SONA – EXPLORATIONS IN SONIC VR
A VR installation that makes seeing through hearing an experience
SONA is an auditory virtual reality installation that radically shifts our perception: We enter a darkened room of ten by ten meters, in which no visual signal offers orientation. Instead, motion capture systems and sensory shoes record every movement and translate it into sound. Steps crunch in the snow, rustle through the forest, or glide over sand; walls can be felt via acoustic reflections, and will-o’-the-wisps lure with voices. This creates an acoustic labyrinth in which we learn to see with our ears. The development of SONA is based on close collaboration with blind and visually impaired people, who have contributed, tested, and helped shape their perspectives, ideas, and experiences. Thus, the work not only represents an aesthetic innovation, but also an inclusive practice that asks: How do we navigate and interact when only spatial audio is available to us? SONA opens up a new form of immersive storytelling that is equally fascinating for people with and without visual impairments and redefines the possibilities of VR.
Starts every half hour, for one person.
Adriani Botez, born in Romania, has lived in Germany since he was 16. After studying business administration, he works as an analyst at DEG in the KfW Banking Group. As a blind person, Adriani is involved in many socio-cultural initiatives to seek contact with society and contribute to inclusive coexistence. Among other things, he shaped the strategy of the Match my Maker project, conducted HACKademies, and is also involved in the further development of the open-source screen reader software NVDA. At SONA, he acts as an expert and consultant for accessibility formats, in public relations for the visually impaired communities, and is part of the concept team.
Josephine Stamer works with technical, sonic, and choreographic elements in various formats and collective constellations. She studied Applied Theatre Studies in Giessen. She is currently completing her master’s degree in Sound and Reality at the Institute for Music and Media in Düsseldorf, focusing on epistemic media, where she researches performative sonic means. Together with the choir ΓΛΩΣΣΑ (Glossa), she performs with the instrument voice, develops choreographic and technical scores, and received the Karl Sczuka Research Grant as a co-composer in collaboration with the Goethe-Institut. In the band EZB with Thomas Meckel, she sings and plays various instruments in the genre of experimental, pop, children’s music, and krauthouse. As js bach, she uses her collection of mobile phone recordings for sound diary compositions in the programming language PureData.
Thomas Meckel works as a media artist, cultural manager, and musician in Cologne. He organizes cybernetic jam sessions and develops cinematic games for collective improvisations. His performance “Solaris” was staged at the Museum Ludwig (Cologne), the Universidad Nacional (Bogotá), and the Ringlokschuppen (Mülheim/Ruhr). Together with Tobias Thomas, he curates the concert series “Round” at the Cologne Philharmonie. Thomas Meckel studied Media Arts at the Academy of Media Arts Cologne, Cultural Studies in Lüneburg, and Applied Theatre Studies in Gießen.

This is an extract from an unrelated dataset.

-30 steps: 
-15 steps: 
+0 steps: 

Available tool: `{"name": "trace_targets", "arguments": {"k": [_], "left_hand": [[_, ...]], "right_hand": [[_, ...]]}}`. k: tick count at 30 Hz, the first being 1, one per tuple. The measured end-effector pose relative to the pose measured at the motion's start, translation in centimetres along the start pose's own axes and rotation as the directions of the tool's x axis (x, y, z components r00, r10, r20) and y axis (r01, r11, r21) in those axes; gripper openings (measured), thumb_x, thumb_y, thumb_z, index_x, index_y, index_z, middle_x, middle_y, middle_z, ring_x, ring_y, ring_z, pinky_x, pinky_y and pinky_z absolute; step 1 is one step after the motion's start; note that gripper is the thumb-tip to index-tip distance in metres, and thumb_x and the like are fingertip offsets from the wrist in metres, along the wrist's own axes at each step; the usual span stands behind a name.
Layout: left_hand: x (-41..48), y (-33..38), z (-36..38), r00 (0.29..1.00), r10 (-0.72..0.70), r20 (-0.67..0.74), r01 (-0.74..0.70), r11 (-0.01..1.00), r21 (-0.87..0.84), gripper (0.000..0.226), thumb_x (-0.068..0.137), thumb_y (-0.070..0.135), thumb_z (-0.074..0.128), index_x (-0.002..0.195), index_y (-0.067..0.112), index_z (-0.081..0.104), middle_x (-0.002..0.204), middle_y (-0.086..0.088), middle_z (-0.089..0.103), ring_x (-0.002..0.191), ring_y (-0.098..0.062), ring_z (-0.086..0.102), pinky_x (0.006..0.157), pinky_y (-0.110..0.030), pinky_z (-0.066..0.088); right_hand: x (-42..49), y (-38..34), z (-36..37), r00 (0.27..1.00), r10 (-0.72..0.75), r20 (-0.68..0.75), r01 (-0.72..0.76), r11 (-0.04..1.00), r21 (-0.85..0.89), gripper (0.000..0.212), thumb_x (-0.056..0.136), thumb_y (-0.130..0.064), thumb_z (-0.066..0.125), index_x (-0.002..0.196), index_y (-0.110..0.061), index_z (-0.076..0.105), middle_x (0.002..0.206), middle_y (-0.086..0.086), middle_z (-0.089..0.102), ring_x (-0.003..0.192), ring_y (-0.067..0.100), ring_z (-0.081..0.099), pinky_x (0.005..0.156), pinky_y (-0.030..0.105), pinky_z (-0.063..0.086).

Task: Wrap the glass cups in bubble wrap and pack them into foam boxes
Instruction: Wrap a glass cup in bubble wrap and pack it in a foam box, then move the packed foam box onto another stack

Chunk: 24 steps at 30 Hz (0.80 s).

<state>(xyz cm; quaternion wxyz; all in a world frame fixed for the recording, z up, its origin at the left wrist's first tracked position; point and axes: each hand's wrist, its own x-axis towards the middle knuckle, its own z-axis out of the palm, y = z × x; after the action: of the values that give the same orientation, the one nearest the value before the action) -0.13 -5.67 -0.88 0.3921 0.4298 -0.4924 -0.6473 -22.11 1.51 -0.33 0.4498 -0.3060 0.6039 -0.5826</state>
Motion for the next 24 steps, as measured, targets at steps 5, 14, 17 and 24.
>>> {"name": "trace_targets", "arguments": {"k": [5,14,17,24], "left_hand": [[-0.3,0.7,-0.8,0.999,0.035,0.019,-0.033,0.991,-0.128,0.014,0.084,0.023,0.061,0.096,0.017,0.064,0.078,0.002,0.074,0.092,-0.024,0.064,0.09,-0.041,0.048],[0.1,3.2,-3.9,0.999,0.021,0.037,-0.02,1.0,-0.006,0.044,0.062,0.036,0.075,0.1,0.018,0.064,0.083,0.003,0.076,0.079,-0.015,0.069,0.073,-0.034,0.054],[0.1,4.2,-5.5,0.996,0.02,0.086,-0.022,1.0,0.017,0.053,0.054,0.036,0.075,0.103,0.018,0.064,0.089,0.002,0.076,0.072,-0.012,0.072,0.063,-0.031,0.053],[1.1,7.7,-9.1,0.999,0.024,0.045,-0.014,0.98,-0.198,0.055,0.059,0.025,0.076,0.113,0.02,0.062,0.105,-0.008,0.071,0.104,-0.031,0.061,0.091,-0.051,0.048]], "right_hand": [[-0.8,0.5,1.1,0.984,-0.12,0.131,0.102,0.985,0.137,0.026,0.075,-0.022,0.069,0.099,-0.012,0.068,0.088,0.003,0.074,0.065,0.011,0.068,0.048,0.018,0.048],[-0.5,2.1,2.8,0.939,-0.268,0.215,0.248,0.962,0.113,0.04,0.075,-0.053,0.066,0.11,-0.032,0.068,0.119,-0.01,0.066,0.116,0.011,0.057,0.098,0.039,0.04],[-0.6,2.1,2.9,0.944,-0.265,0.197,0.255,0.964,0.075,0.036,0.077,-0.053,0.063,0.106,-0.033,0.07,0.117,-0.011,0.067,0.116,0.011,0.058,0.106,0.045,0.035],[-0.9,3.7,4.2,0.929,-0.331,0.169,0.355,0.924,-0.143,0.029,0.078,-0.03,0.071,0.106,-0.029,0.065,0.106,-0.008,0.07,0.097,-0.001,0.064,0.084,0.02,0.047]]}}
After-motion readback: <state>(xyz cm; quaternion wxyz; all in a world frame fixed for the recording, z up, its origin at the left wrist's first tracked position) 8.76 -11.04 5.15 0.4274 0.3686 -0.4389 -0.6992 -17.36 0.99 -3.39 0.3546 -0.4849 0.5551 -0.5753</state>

Jakob Lorenz works as a composer and sound designer on theater performances, radio plays, and VR projects. Until 2018, he studied electronic composition at the Hochschule für Musik und Tanz Köln with Professor Michael Beil and Brigitta Muntendorf. His engagements and collaborations have taken him to FFT Düsseldorf, Tanzhaus NRW, Theater Münster, Theater Dortmund, Theater Rampe Stuttgart, LOFFT Theater Leipzig, and Favoriten Festival Dortmund, among others. In 2022, Jakob resided with the artist collective Team LEN! for five months at the Academy for Theater and Digitality, at Theater Dortmund. The resulting interactive Virtual Reality work was shown/heard in the Kooperationslabor of the Dortmunder U in 2023, among other places.

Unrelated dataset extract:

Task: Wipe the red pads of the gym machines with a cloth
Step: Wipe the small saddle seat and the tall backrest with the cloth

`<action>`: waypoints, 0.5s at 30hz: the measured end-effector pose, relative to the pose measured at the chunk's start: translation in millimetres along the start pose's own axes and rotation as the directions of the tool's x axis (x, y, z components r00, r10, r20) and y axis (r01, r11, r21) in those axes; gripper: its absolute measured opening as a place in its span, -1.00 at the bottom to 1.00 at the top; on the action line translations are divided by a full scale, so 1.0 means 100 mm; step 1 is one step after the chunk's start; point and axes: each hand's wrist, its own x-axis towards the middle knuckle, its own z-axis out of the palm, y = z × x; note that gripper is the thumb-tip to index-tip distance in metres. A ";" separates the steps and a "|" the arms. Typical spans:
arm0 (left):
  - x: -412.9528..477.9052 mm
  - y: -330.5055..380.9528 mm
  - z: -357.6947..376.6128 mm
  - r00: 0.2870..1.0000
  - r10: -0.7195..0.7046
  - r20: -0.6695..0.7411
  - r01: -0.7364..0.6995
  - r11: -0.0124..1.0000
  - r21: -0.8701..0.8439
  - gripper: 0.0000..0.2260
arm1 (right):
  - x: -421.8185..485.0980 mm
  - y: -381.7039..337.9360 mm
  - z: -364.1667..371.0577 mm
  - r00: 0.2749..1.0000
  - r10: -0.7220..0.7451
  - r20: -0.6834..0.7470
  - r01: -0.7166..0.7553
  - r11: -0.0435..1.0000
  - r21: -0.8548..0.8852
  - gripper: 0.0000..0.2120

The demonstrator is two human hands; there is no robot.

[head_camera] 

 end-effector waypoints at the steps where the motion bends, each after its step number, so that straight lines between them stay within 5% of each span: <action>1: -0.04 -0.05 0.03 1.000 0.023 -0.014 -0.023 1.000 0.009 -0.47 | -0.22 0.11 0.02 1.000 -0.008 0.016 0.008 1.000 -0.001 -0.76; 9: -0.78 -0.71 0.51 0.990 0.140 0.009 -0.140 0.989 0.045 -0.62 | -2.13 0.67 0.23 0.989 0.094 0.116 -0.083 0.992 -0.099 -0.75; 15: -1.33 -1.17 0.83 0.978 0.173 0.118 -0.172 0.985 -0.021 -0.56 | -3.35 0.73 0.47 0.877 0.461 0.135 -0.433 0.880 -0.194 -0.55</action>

Moritz Wesp works as a composer, musician, and media artist. Central to his work is the development of his own electronic instruments, such as his Virtual Trombone, and the creation of interactive settings for collaborative improvisation. He is co-leader of the ensemble NOW MY LIFE IS SWEET LIKE CINNAMON and a member of ensembles such as Matthias Muche’s Bonecrusher and Mariá Portugal Erosao. Moritz studied trombone and composition at the Lucerne University of Music and at the Cologne University of Music and Dance, where he completed his master’s degree in 2018.
Fee Bonny studied audiovisual media at the Academy of Media Arts Cologne and worked as an editor for the “Sendung mit der Maus” at WDR. She has a Master of Arts in Game Development and Research and works in the Research Department of the Cologne Game Lab. Together with her colleagues from the Kulturforum in Witten, she supervises the “no end to the road” fellowship. She has taken over the production management for Sona since August.